¡Electrizante!
A la hora en que debo entregar la presente contribución, en el Palacio Legislativo de San Lázaro se discute la iniciativa de reforma constitucional en materia energética propuesta por el titular del Poder Ejecutivo Federal. Esta “contrarreforma eléctrica”, como ha sido llamada coloquialmente en alusión a la reforma energética presentada en el 2013, es evidentemente retrógrada, contraria en absoluto a aquélla, que había colocado a México en el sendero de la modernidad en materia de adopción de fuentes limpias de generación eléctrica. Mientras que nuestra legislación actual incentiva la inversión pública y privada en materia de energías limpias y renovables, la propuesta actual pretende entregar a la Comisión Federal de Electricidad (CFE) la decisión acerca de qué tipo de insumo utiliza para producir el fluido eléctrico, inclusive sin importar que éstos puedan ser los tan dañinos combustibles fósiles, como el combustóleo o el carbón. Esto es, ante todo, una pésima señal, pues las compañías estatales siempre han adolecido de competitividad, tanto las mexicanas como las de cualquier otro país en el que hayan existido bajo esta figura. México tiene aún hoy en día dos ejemplos muy claros de que la falta de competencia, a la larga termina por generar incompetencia: la misma CFE y Petróleos Mexicanos (Pemex).
Aunque el discurso oficial insista en ensuciar con falacias populistas la conversación técnica respecto de la nocividad de una reforma como la propuesta por el primer mandatario, en todos los ámbitos especializados —tanto en materia energética, como ambiental, científica, social o económica, e inclusive ahora entre una cada vez más creciente porción de los electores mexicanos— existe consenso respecto de que la restitución de un monopolio energético en manos del gobierno federal; el privilegio de motivaciones ajenas a las técnicas para la priorización en el despacho de energía; la eliminación de los entes reguladores autónomos; etc., representarían el último clavo en el ataúd de una economía mexicana que se encuentra ya en terapia intensiva tras la estanflación en la que hemos caído en los meses recientes.

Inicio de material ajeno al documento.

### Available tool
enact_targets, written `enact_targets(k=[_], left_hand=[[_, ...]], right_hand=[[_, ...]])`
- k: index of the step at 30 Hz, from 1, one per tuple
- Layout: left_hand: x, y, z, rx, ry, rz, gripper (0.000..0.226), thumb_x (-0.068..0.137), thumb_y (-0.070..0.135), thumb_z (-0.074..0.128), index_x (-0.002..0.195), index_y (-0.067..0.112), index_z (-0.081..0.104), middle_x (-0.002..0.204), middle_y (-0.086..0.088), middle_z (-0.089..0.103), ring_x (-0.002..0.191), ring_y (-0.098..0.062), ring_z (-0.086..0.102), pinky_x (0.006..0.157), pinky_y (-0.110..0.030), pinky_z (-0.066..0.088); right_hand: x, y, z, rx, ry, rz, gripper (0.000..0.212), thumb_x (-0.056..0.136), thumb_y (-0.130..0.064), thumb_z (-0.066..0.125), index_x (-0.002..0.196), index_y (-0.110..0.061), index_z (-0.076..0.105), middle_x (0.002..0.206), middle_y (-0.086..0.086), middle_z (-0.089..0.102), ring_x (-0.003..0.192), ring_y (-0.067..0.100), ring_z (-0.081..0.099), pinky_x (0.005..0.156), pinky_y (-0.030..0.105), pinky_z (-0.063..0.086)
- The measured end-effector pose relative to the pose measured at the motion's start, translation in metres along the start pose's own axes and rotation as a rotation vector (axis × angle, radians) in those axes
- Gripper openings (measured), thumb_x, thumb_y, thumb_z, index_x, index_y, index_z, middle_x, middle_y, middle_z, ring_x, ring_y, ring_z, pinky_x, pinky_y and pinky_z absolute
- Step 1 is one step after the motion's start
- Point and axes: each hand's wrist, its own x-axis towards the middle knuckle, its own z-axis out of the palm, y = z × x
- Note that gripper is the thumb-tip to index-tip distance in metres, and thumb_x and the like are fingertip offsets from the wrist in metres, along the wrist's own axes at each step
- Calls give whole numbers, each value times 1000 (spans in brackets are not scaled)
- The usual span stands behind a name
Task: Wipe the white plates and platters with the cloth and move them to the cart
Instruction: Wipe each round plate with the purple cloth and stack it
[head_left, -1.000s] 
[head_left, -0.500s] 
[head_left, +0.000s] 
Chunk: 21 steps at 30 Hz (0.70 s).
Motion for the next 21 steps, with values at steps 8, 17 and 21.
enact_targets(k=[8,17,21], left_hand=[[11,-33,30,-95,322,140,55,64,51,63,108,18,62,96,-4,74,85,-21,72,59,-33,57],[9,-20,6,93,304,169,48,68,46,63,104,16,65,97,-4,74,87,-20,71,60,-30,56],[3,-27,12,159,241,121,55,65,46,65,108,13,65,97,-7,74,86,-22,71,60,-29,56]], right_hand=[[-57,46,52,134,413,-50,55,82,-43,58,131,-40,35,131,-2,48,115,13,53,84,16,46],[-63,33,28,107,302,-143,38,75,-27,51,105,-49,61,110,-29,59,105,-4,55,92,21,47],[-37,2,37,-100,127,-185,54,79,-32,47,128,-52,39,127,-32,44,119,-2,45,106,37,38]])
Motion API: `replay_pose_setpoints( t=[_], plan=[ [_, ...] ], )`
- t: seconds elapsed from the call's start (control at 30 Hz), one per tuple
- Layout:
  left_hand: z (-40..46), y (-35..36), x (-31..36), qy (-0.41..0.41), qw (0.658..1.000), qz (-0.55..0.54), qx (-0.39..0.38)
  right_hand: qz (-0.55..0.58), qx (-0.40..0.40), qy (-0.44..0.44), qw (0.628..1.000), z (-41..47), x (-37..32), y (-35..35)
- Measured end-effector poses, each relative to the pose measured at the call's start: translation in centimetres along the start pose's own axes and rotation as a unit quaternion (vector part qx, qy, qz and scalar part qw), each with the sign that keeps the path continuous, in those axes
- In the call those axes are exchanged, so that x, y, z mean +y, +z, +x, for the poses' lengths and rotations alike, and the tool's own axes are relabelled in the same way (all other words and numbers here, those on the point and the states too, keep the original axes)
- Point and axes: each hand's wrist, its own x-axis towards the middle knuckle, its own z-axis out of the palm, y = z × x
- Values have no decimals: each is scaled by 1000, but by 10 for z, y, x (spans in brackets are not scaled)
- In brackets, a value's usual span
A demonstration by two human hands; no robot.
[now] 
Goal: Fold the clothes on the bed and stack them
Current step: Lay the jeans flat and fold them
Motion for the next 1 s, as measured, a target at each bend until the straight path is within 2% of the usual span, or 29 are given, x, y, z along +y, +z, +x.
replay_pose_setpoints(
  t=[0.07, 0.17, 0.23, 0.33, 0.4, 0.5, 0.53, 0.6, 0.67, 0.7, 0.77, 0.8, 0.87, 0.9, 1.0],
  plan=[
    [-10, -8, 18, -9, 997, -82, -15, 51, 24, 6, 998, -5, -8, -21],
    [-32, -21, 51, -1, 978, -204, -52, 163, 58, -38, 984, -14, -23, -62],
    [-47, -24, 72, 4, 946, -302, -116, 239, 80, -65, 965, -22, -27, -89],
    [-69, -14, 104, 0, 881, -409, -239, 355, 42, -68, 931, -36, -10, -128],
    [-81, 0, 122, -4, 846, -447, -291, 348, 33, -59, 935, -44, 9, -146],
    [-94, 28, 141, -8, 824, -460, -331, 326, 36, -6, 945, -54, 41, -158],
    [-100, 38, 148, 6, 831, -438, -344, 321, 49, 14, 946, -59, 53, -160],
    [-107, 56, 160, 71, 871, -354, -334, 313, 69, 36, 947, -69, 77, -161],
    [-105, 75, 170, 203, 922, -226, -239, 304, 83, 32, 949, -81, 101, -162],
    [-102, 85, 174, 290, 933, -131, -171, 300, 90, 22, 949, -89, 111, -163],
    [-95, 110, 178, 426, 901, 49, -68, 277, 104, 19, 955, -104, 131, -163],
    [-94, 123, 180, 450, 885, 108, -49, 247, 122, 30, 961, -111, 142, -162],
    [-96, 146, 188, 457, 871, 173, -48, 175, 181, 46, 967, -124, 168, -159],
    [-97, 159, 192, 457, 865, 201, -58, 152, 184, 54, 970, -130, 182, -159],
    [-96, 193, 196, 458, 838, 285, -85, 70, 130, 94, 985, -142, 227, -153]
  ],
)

En el escenario poco probable, pero aún posible de que la propuesta energética del presidente de la República llegase a ser aprobada, primero por los diputados federales y luego también por los senadores, no sólo se tendrían todos los daños ya enunciados, sino que, además, México tendrían que enfrentar un tsunami de demandas que abrirían un boquete más en la ya horadada economía nacional a causa de la cancelación de contratos para la construcción del Nuevo Aeropuerto Internacional de México, la inyección de recursos a una inviable Pemex y muchas otras decisiones que lamentablemente han erosionado la confianza entre los capitales extranjeros para invertir en nuestro país.
Pero independientemente del derrotero que siga la iniciativa eléctrica en comento, México debe aprender del pasado e incluir en toda política pública, la energética en particular, los elementos de innovación que le aseguren a nuestras futuras generaciones la posibilidad disfrutar de un medio ambiente sano y de una economía basada en el conocimiento. Para ello es imprescindible que el Estado Mexicano invierta en investigación y desarrollo para generar las tecnologías propias que aprovechen los abundantes recursos naturales limpios y renovables con los que contamos; al tiempo que resuelvan las problemáticas y necesidades que enfrentamos como sociedad. México puede y debe evolucionar su matriz energética a una moderna, competitiva y ambientalmente responsable.
Lo anterior, dicho sin aberraciones.